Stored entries
======
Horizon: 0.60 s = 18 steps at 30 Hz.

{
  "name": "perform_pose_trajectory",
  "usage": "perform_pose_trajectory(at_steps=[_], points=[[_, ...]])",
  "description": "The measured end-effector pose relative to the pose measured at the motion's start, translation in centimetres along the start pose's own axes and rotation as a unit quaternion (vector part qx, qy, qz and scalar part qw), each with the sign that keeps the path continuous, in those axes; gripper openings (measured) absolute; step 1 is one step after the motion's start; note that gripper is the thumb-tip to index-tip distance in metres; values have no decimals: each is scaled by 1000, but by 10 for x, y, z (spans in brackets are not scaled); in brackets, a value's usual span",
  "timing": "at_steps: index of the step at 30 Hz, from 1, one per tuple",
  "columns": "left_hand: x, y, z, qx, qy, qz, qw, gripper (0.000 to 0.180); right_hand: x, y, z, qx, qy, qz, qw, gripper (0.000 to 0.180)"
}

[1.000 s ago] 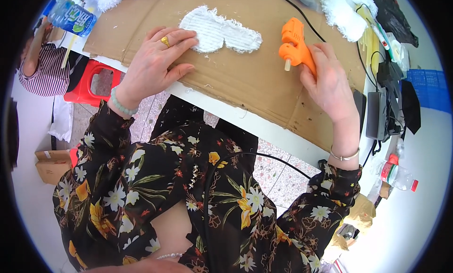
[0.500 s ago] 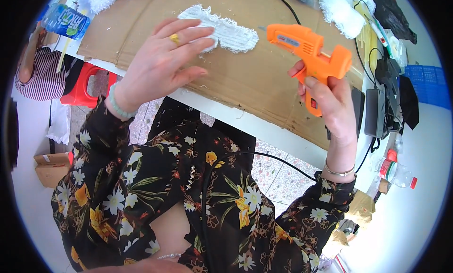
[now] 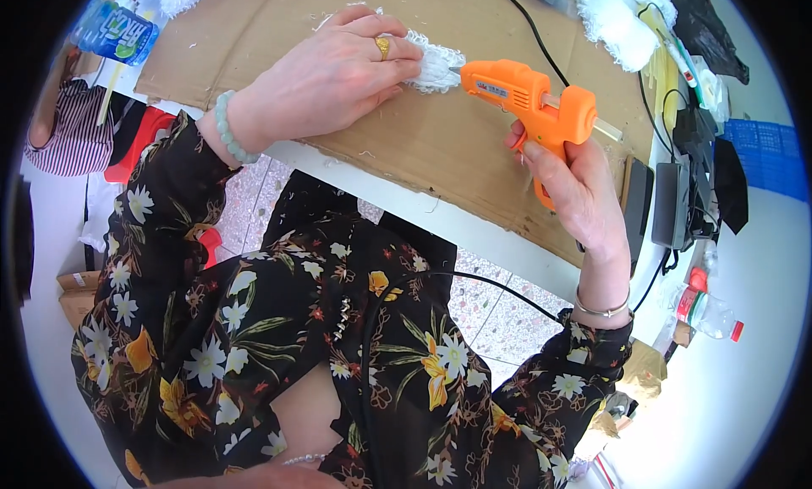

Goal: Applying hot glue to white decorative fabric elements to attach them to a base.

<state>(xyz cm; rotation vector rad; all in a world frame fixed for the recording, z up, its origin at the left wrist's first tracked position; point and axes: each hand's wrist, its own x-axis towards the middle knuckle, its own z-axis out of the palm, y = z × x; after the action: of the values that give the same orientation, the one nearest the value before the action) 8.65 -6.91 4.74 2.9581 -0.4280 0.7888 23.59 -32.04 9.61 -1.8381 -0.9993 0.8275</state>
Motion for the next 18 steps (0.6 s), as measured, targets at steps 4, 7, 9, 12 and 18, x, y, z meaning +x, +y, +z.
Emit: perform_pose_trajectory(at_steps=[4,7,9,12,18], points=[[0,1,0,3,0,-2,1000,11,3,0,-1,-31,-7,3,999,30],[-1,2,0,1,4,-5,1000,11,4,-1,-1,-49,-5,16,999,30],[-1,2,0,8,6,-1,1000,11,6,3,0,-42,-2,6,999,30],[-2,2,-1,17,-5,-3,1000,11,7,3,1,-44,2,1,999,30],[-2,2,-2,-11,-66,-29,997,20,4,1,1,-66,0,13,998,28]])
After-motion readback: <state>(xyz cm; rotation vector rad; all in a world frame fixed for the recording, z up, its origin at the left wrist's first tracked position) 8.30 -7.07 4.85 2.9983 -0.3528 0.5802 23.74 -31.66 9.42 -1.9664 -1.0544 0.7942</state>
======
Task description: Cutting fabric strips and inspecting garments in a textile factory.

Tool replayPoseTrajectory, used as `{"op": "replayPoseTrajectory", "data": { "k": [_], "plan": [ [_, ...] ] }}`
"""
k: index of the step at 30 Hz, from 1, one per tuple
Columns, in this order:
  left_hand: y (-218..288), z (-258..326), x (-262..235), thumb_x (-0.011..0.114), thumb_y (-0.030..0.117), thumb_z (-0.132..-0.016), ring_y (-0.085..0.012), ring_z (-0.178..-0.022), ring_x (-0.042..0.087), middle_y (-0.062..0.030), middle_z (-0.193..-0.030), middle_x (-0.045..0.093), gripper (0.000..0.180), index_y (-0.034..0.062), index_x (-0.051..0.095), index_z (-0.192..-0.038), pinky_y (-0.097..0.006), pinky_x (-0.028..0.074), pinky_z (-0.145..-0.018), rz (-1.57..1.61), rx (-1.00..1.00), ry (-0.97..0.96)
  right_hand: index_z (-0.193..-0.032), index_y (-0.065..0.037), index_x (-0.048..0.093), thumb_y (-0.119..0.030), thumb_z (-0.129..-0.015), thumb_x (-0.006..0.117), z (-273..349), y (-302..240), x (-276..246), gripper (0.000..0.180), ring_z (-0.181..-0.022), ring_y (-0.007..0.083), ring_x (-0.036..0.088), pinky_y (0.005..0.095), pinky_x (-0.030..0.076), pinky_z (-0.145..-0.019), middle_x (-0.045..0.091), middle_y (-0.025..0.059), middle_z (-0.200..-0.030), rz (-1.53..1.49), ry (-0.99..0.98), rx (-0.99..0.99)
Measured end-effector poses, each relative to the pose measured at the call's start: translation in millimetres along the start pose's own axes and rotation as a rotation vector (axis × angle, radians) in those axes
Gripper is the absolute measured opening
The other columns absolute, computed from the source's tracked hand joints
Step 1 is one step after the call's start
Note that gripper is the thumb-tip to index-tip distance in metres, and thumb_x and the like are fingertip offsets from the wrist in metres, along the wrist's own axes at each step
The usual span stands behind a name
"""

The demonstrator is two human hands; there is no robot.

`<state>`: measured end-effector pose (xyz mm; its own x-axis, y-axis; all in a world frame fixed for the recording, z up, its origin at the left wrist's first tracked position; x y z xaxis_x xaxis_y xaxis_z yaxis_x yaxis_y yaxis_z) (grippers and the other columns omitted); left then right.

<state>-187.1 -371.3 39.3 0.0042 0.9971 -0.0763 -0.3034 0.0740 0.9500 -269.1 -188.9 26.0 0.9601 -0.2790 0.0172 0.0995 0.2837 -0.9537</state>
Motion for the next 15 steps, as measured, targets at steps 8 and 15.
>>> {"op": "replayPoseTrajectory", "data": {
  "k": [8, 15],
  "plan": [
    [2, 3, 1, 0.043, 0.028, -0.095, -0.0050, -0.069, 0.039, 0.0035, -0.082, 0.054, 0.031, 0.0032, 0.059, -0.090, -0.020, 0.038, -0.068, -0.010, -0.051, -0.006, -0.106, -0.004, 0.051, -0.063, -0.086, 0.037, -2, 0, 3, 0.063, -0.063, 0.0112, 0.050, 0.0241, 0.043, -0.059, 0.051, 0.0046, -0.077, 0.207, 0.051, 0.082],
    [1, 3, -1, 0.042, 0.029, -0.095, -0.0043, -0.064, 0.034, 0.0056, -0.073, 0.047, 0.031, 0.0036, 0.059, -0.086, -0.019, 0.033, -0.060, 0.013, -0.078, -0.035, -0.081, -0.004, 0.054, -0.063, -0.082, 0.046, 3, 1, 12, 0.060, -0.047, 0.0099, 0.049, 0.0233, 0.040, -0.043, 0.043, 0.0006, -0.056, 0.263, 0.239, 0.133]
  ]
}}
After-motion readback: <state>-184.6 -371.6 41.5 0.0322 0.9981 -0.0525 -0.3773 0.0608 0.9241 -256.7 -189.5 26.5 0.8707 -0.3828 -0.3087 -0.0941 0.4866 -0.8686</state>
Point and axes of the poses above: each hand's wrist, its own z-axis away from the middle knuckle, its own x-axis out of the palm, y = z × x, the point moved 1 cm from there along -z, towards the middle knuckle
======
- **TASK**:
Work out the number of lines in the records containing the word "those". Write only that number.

- **SOLUTION**:
2